In Tencent, NetEase or some major game companies, they often focus on the number of users online and the number of days. So if we are given a database, how can we quickly query that user's login for N consecutive days?
Let us use a case to illustrate that no matter how much language is used, it will always be so pale in the face of reality:
The old scumbag and the scumbag are both masters of love and time management. Since the last date, the two have become even more quarrelsome. Now they go on dates with Xiaomei every day. Xiaomei has a hobby. Every time I like to log in date time information with people I date. In fact, Xiao Mei is also the king of the sea. Excellent hunters always appear as prey. Now Xiao Mei wants to find out who has dated for 3 consecutive days, Xiao Zha or Lao Zha? Can you help Xiaomei solve this problem?

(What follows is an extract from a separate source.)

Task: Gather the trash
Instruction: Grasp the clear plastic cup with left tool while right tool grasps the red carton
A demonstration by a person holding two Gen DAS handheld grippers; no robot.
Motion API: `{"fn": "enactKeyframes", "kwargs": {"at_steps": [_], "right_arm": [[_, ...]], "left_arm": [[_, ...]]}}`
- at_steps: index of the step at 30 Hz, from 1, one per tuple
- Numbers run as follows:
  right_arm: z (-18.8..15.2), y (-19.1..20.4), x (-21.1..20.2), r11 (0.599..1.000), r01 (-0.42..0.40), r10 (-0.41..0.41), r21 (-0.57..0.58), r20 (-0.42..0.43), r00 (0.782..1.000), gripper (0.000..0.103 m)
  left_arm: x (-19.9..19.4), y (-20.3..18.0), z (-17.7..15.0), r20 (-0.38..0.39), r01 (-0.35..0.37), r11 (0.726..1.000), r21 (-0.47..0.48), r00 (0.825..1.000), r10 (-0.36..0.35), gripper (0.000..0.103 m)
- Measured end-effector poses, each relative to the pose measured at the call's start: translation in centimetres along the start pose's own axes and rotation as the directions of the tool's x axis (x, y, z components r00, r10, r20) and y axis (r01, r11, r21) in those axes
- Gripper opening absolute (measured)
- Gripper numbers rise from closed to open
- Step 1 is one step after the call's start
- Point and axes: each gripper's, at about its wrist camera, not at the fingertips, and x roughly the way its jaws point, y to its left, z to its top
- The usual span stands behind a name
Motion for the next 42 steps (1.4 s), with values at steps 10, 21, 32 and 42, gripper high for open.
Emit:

First look at the chart. If we operate it manually, how should we execute it:
We use code to simulate this scenario:
First create the table:
CREATE TABLE login(
DATE DATE,
NAME VARCHAR(20)
)
INSERT INTO login VALUES('2023-08-19','老渣'),('2023-08-20','老渣'),('2023-08-21','老渣'),
('2023-08-18','小渣'),('2023-08-19','小渣')
DROP TABLE login
Let’s take the first step to query:
WITH t1 AS(
SELECT DISTINCT NAME,DATE d FROM login
)
SELECT * FROM t1
After grouping the old scum and the young scum, we sorted their respective times:
WITH t1 AS(
SELECT DISTINCT NAME,DATE d FROM login
),
t2 AS(
SELECT *,
ROW_NUMBER() OVER (PARTITION BY NAME ORDER BY d) AS rn
FROM t1
)
SELECT * FROM t2
Then obtain a temporary date based on the newly obtained rn:
WITH t1 AS(
SELECT DISTINCT NAME,DATE d FROM login
),
t2 AS(
SELECT *,
ROW_NUMBER() OVER (PARTITION BY NAME ORDER BY d) AS rn
FROM t1
),
t3 AS(
SELECT*,
DATE_SUB(d,INTERVAL rn DAY) AS temp
FROM t2
)
SELECT * FROM t3
According to our temporary date, we conduct statistics on each user and perform conditional queries:
WITH t1 AS(
SELECT DISTINCT NAME,DATE d FROM login
),
t2 AS(
SELECT *,
ROW_NUMBER() OVER (PARTITION BY NAME ORDER BY d) AS rn
FROM t1
),
t3 AS(
SELECT*,
DATE_SUB(d,INTERVAL rn DAY) AS temp
FROM t2
),
t4 AS(
SELECT NAME,temp,
COUNT(1) AS cnt
FROM t3
GROUP BY NAME,temp
HAVING COUNT(1)>=3
)
SELECT * FROM t4
Since it is possible that the final result will show two Zhang San, this will cause a little conflict with the problem we solved, and the display will not look good, so the fields will be deduplicated at the end.
SELECT DISTINCT NAME FROM t4
In this way, the interviewer also wants to see you use this method to solve the problem ( preferred ), because this kind of code is more readable. If you want to compress and merge it, you may not be me, and I am not you.
Template for everyone:
distinct
->row_number
->date_sub(st,rn) as dt2
->group by dt2.name
->having count(1)>=N天
->distinct name
->count(name)
The second method (broaden your thinking): window function
First upload the template:
->distinct
->date_add(dt,N-1) as date2
->lead(dt,N-1) over(partition by userid order by dt)as date3
->where date2=date3
->distinct
WITH t1 AS (
SELECT DISTINCT NAME, DATE FROM login
),
t2 AS (
SELECT *,
DATE_ADD(DATE, INTERVAL 2 DAY) AS date2,
LEAD(DATE, 2) OVER (PARTITION BY NAME ORDER BY DATE) AS date3
FROM t1
)
SELECT * FROM t2 WHERE date2 = date3;
Although this idea has less code than the first one and looks simple, it is actually much more difficult to understand than the first one. I suggest that if you encounter this kind of question during the interview, just do it directly with the first method. It will definitely It’s not a big problem. Memorize the template and understand it well, then it’s OK. Also when learning the SQL function, some of the parameters in it are different in size due to version or method issues. Don’t do this when learning. Just follow the example and focus on your own version of SQL.